As a reminder, standard business interruption (BI) policies necessitate direct physical damage to cover claims and were never meant to cover pandemics, considering the scale of such an event. Forcing insurers to cover these losses would jeopardize the industry's solvency and hence its ability to meet its promises to policyholders.
Here's what stakeholder experts have said on the exclusion of pandemics from BI insurance:
- Attorneys General Mike Hunter of Oklahoma, Steve Marshall of Alabama, Doug Peterson of Nebraska, Kevin Clarskson of Alaska, Alan Wilson of South Carolina, Curtis Hill of Indiana, and Ken Paxton of Texas, in a letter to the White House: "The risk of pandemics is typically not included in the price of business interruption insurance policies. As the name would imply, those policies cover a business's losses due to suspended operations. What may not be obvious from the name is that those policies typically require physical loss. This requirement exists because the policy is written and priced to cover events that cause direct physical damage, like fires or weather events."
- David Sampson, American Property Casualty Insurance Association (APCIA) President & CEO: "Business interruption insurance covers the financial impact of an interruption to the normal course of business caused by physical damage to a commercial property, such as a fire. Since viruses, like COVID-19, do not cause physical property damage, they are not typically covered under this insurance. In the vast majority of cases, insurers did not price policies to include such coverage, and policyholders did not pay premiums to have this coverage."
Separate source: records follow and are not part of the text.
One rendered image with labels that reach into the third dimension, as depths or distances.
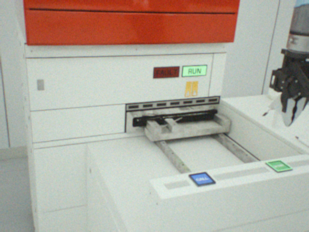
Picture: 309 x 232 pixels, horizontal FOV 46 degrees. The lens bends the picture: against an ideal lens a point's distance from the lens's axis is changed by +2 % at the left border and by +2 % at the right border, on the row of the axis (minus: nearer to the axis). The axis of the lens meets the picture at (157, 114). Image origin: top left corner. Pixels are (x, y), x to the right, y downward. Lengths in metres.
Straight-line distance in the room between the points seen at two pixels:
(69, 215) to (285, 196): 0.92
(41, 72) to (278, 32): 2.75
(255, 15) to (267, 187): 2.58
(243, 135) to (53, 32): 0.84
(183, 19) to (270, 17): 2.27
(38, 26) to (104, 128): 0.48
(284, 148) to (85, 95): 0.75
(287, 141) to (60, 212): 0.96
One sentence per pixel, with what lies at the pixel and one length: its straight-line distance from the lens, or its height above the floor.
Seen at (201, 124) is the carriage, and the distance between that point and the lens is 1.56.
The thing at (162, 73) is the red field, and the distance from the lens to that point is 1.47.
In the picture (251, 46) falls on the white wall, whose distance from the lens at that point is 3.57.
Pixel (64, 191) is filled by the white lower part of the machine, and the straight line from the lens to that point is 1.58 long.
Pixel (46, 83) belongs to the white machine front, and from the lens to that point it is 1.37.
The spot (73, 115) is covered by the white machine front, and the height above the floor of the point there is 0.95.
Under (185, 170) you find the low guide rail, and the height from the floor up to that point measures 0.85.
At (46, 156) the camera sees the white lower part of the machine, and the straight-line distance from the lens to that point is 1.48.
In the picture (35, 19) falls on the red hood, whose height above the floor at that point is 1.31.
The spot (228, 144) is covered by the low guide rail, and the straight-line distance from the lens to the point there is 1.50.
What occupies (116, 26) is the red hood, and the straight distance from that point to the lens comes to 1.32.
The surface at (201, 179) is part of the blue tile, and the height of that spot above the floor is 0.96.
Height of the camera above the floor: 1.49
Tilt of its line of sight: 22 degrees down
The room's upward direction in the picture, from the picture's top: 4 degrees clockwise
- John Dowd Jr., Dowd Agencies President & CEO: "Obviously COVID isn’t covered — the loss that triggers business interruption has to be the result of physical damage to the property. The problem with COVID is that’s not physical damage; it’s a virus. It’s specifically excluded, like other transmittable diseases. The way it’s worded, it’s not a coverage situation. As a matter of fact, the insurance industry cannot cover something like that because they can’t estimate the catastrophic potential of such a situation."
- Larry Hogan, Maryland Governor: "Certain risks of loss are just too great for insurers’ underwriters to price at a level that allows for protection of basic insurance coverage needs to be affordable. For this reason, these types of risks have always been excluded from property and casualty insurance policies including the risks associated with pandemics and virus going back to the SARS and swine flu events of more than 10 years ago."
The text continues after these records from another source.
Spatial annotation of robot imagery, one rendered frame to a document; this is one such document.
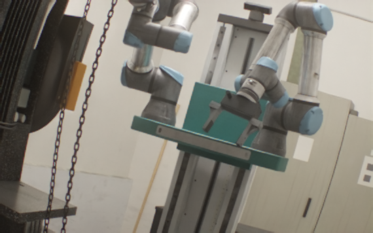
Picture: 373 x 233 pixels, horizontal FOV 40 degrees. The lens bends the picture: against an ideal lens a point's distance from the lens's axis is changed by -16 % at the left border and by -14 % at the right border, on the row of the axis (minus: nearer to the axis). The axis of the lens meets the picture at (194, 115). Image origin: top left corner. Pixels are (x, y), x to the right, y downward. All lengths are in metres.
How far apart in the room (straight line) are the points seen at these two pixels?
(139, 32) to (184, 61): 2.95
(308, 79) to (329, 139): 1.91
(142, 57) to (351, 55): 2.35
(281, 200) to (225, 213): 1.67
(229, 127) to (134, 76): 0.45
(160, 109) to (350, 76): 2.23
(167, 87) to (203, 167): 0.39
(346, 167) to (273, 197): 0.60
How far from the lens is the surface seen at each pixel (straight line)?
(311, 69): 2.23
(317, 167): 4.12
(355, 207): 4.06
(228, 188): 2.53
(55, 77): 1.86
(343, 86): 4.39
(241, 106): 1.97
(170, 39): 1.87
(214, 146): 2.34
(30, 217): 1.48
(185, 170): 2.60
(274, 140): 2.30
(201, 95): 2.56
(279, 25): 2.29
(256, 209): 4.22
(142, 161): 4.85
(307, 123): 2.20
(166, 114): 2.48
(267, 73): 2.02
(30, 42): 1.71
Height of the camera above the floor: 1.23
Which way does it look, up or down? 2 degrees up
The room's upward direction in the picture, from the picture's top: 16 degrees clockwise
- Mike Causey, North Carolina Insurance Commissioner: "Standard business interruption policies are not designed to provide coverage for viruses, diseases, or pandemic-related losses because of the magnitude of the potential losses. Insurability requires that loss events are due to chance and that potential losses are not too heavily concentrated or catastrophic. This is not possible if everyone in the risk pool is subject to the same loss at the same time."
- Sean Kevelighan, Insurance Information Institute (Triple-I) CEO: "What we are experiencing economically is unprecedented as it is impacting every single state, and all of the economies within are being negatively impacted – at the same time. With that type of impact, it is not possible to offer insurance, and for this reason pandemics are not included in standard policies. For times like these, it is essential that we look to the government for assistance. Thankfully, the United States government has and continues to present financial relief for Americans."
- Thomas Wade, American Action Forum (AAF) Director of Financial Services Policy: "At a fundamental level, the insurance industry is not designed to address such widespread problems as the coronavirus. Insurance works by pooling risk. The fact that policies against fire damage are so universal, combined with the fact that incidences of fire damage are relatively rare, allows the insurance industry to provide fire insurance payouts to those who need it at the cost of a low premium to the entire population that pays for it. Here, neither of those factors are true. Pandemic insurance is not widespread, but more crucially the impacts of the coronavirus are not localized. It would not be possible to build an insurance industry that might have to pay claims to the entire country at a single point in time."